___ Source material

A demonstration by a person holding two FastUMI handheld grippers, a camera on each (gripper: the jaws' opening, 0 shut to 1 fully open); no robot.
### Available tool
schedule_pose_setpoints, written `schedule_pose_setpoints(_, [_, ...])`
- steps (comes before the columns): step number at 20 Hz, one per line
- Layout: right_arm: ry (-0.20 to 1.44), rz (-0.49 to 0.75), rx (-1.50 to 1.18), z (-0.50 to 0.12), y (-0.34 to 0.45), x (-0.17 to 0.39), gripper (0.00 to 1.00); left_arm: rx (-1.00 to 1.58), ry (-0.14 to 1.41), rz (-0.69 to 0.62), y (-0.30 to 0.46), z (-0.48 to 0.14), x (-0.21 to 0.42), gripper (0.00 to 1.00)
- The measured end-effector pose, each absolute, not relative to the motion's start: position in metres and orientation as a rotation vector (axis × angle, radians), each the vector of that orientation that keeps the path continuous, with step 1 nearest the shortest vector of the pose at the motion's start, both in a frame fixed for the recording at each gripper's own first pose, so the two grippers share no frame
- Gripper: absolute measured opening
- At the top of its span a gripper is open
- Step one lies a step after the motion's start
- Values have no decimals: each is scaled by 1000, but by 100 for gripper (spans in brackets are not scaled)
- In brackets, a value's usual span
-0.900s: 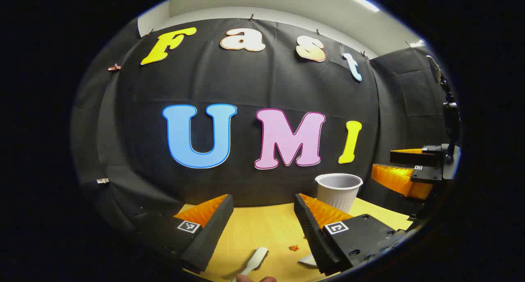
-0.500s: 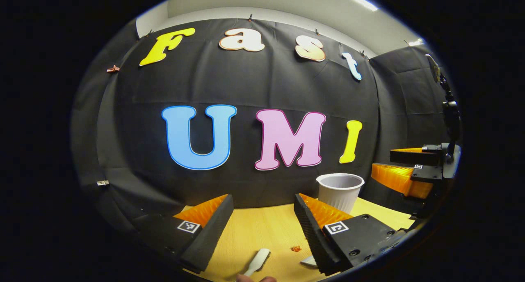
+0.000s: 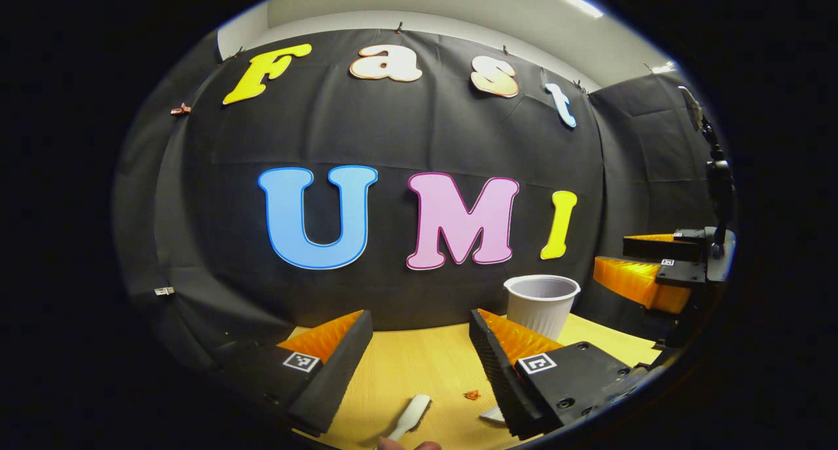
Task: Pick up the small broom and dustpan from the desktop, sweep the trash into the dustpan with the broom, and then empty the trash into the garbage bin.
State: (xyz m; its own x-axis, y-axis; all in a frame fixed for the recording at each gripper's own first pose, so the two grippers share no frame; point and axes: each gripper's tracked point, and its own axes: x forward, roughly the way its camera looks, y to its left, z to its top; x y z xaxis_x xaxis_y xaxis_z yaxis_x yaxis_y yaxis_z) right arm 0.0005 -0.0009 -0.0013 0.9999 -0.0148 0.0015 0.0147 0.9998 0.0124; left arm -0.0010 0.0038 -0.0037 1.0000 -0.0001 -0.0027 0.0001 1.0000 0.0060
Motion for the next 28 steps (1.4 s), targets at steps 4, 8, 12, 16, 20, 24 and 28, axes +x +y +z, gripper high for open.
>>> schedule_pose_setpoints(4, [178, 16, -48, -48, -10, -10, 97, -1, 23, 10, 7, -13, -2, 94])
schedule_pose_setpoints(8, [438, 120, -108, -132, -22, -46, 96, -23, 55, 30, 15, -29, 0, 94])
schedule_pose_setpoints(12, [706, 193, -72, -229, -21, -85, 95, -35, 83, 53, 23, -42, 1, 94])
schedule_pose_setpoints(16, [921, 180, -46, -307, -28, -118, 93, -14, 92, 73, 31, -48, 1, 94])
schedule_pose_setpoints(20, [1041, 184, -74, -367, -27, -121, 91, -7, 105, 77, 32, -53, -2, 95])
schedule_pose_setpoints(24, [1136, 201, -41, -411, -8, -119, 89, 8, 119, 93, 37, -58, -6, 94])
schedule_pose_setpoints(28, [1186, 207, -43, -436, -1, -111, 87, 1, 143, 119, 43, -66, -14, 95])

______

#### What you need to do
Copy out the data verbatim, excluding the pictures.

#### Finished task
A demonstration by a person holding two FastUMI handheld grippers, a camera on each (gripper: the jaws' opening, 0 shut to 1 fully open); no robot.
### Available tool
schedule_pose_setpoints, written `schedule_pose_setpoints(_, [_, ...])`
- steps (comes before the columns): step number at 20 Hz, one per line
- Layout: right_arm: ry (-0.20 to 1.44), rz (-0.49 to 0.75), rx (-1.50 to 1.18), z (-0.50 to 0.12), y (-0.34 to 0.45), x (-0.17 to 0.39), gripper (0.00 to 1.00); left_arm: rx (-1.00 to 1.58), ry (-0.14 to 1.41), rz (-0.69 to 0.62), y (-0.30 to 0.46), z (-0.48 to 0.14), x (-0.21 to 0.42), gripper (0.00 to 1.00)
- The measured end-effector pose, each absolute, not relative to the motion's start: position in metres and orientation as a rotation vector (axis × angle, radians), each the vector of that orientation that keeps the path continuous, with step 1 nearest the shortest vector of the pose at the motion's start, both in a frame fixed for the recording at each gripper's own first pose, so the two grippers share no frame
- Gripper: absolute measured opening
- At the top of its span a gripper is open
- Step one lies a step after the motion's start
- Values have no decimals: each is scaled by 1000, but by 100 for gripper (spans in brackets are not scaled)
- In brackets, a value's usual span
-0.900s: 
-0.500s: 
+0.000s: 
Task: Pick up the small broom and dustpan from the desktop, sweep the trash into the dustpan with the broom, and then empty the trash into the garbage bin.
State: (xyz m; its own x-axis, y-axis; all in a frame fixed for the recording at each gripper's own first pose, so the two grippers share no frame; point and axes: each gripper's tracked point, and its own axes: x forward, roughly the way its camera looks, y to its left, z to its top; x y z xaxis_x xaxis_y xaxis_z yaxis_x yaxis_y yaxis_z) right arm 0.0005 -0.0009 -0.0013 0.9999 -0.0148 0.0015 0.0147 0.9998 0.0124; left arm -0.0010 0.0038 -0.0037 1.0000 -0.0001 -0.0027 0.0001 1.0000 0.0060
Motion for the next 28 steps (1.4 s), targets at steps 4, 8, 12, 16, 20, 24 and 28, axes +x +y +z, gripper high for open.
>>> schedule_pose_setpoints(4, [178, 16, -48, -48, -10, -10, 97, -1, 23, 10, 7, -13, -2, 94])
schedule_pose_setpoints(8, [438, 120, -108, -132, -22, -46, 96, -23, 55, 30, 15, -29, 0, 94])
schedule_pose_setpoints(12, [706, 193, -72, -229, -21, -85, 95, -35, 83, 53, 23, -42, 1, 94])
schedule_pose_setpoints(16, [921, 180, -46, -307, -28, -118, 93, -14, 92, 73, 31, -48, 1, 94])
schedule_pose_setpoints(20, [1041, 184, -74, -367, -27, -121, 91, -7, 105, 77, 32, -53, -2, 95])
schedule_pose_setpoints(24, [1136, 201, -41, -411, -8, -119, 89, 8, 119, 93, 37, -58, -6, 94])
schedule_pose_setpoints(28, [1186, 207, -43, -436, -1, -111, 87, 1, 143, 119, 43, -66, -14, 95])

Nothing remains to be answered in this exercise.